Last year I read the book “Turn Your Pain Into Art” by Ariel Bloomer, and just recently I got around to actually doing the journal prompts.
Ariel Bloomer is the lead-singer and front woman of the band Icon For Hire. She also had an YouTube channel called the REL Show. The majority of content and work centers around mental health. The book is one part biography and one part personal development.
Ariel spends the first half of the book taking about her up bringing and the earlier years of Icon for Hire. The second half is spent connecting the events of the first to a wider audience, along with suggestions on work on that topic. Journal prompts are found at the end of most chapters, serve to help the reader practice skills learned in the chapter.
Writing, journaling and the arts as a whole have always been an outlet for me. That being said the daily practice of journaling has alluded me for a few year now. My sophomore year in high school I journaled nearly every day and that has dwindled dramatically over the past three years.
Watching something you did religiously slowly fade from conscious is hard. I have a pile of blank journals sitting in my closet right now, just begging to be filled up. But sometimes other things just get prioritized and we fall out of habits. The hardest part of it for me was that journaling really helped work through a lot of emotions and helped me to feel like I had a grasp on my emotions and my life.
That grasp on my life is something I haven’t felt for a while. My life has changed a lot over the past year and at times it has felt like nothing is really mine, It has felt like life was happening to me, instead of me happening to life.
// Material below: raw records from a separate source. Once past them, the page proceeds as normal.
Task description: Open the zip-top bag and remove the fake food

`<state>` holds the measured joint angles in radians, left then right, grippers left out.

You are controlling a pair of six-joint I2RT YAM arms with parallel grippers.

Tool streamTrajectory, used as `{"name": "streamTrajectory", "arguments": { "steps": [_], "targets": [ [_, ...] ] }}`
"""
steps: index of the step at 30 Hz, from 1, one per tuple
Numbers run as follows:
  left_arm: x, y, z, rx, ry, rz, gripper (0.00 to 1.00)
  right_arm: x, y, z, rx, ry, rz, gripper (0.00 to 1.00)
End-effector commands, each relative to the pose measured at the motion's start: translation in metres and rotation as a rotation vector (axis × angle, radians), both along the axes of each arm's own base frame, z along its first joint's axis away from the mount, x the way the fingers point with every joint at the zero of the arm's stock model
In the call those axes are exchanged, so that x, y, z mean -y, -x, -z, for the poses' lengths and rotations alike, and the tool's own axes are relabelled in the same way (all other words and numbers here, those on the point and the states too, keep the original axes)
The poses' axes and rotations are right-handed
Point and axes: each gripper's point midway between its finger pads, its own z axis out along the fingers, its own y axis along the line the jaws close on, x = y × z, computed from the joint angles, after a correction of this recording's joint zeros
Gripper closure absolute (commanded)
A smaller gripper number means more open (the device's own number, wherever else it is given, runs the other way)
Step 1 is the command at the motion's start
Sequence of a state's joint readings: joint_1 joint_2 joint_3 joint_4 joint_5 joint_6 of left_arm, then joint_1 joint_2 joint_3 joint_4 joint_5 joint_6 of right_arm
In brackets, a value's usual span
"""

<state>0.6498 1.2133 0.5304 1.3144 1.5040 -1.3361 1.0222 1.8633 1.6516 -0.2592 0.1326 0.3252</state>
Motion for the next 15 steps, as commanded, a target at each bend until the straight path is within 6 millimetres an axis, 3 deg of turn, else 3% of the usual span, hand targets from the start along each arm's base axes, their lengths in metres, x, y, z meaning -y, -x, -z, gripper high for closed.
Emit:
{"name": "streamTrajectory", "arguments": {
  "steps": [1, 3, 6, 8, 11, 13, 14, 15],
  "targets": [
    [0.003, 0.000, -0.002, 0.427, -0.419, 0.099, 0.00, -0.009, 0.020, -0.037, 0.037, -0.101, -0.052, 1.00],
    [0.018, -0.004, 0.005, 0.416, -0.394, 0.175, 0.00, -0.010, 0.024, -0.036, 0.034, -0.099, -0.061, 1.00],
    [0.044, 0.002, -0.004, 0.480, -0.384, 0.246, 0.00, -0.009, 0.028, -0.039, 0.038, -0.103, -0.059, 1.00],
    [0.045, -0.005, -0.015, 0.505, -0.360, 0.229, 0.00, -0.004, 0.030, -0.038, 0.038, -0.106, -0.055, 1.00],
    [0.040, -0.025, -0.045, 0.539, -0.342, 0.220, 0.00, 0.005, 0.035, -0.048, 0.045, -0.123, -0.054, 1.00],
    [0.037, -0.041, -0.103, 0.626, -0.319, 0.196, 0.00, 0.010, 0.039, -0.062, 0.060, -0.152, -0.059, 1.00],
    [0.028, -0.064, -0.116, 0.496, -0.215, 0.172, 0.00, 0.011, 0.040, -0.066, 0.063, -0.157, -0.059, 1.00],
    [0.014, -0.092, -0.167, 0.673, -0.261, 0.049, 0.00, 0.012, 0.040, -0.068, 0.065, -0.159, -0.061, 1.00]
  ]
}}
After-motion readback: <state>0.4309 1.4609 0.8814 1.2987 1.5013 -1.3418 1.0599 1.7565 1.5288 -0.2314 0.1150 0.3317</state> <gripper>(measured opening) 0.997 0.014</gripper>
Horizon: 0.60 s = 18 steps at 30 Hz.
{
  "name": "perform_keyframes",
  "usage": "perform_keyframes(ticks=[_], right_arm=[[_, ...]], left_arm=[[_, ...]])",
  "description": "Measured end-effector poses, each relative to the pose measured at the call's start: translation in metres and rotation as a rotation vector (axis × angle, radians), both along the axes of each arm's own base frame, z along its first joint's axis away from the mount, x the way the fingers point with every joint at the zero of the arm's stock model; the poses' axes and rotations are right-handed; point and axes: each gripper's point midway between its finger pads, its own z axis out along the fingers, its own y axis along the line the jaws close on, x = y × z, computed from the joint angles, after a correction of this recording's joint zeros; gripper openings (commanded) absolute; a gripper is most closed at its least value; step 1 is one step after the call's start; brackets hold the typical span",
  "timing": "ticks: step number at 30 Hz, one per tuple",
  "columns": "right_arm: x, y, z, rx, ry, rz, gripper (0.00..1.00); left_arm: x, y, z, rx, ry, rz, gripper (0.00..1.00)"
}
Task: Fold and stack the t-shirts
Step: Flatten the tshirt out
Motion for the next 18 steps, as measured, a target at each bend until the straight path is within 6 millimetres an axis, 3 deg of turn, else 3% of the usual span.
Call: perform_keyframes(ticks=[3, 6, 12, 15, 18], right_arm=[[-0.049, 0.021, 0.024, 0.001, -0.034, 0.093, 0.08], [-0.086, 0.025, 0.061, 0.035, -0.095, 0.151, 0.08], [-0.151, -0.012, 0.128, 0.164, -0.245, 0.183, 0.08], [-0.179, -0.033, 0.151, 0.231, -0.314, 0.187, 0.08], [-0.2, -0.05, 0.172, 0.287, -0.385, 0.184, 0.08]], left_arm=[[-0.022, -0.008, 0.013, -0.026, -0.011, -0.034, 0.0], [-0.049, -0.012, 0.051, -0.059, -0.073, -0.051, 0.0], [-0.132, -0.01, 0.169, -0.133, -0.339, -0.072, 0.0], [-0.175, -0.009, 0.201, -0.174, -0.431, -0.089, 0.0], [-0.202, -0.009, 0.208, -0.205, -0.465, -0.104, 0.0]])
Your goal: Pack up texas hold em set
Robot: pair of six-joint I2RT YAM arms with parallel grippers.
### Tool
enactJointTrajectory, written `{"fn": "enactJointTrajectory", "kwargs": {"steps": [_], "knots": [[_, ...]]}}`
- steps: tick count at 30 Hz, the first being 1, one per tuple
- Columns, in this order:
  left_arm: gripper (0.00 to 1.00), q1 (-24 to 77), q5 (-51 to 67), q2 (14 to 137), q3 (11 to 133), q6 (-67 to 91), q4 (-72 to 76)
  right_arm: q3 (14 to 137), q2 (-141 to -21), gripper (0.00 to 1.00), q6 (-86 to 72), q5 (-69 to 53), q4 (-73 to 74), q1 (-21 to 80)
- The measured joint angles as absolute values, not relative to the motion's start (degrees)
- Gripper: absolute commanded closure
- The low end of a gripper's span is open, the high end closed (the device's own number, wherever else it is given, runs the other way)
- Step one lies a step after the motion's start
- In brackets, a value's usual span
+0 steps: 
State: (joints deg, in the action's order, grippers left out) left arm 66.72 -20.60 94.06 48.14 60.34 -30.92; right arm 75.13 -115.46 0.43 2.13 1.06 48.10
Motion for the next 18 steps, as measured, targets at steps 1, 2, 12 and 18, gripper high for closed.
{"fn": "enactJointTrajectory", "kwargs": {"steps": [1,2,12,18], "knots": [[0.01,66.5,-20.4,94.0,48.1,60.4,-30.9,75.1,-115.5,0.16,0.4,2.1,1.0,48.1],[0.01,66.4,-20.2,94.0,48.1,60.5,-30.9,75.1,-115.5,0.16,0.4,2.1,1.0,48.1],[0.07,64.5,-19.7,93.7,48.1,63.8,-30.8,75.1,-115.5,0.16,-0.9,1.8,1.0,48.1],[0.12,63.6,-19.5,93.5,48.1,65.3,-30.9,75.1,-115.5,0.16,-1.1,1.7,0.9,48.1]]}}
It has felt like emotions were having me instead of me having emotions.
Its been rough in a way that nothing has been rough for me before.
So, among other things to get myself through this I am picking up journaling back up again. I am planning on trying a bunch of other stuff too, but it is always easier to start an old habit up again then to start a brand new one.
The journal prompts in “Turn Your Pain Into Art”, have really helped me. It didn’t feel like starting from ground zero. I liked having the guidance and something to focus on in my writing. Once I worked through the ones in the book I was able to find some other ones on Pinterest. For me the prompts are helpful to keep going with the practice. It’s nice to know that if I have something to get off my chest I have a space for it and if I don’t I still have something to work on.
What I really got out of the journal prompts from “Turn Your Pain Into Art” was I know what I want. A lot of the prompts I have been working with lately have been focused around finding yourself and connect with your inner self. And I keep feeling like I am repeating myself. When they ask my goals it all sounds a like. When I write about my insecurities and what I want to work on, its all the same.
Which just goes to show, you know more about yourself then you think. Even when you think you don’t have grasp on your life, you do.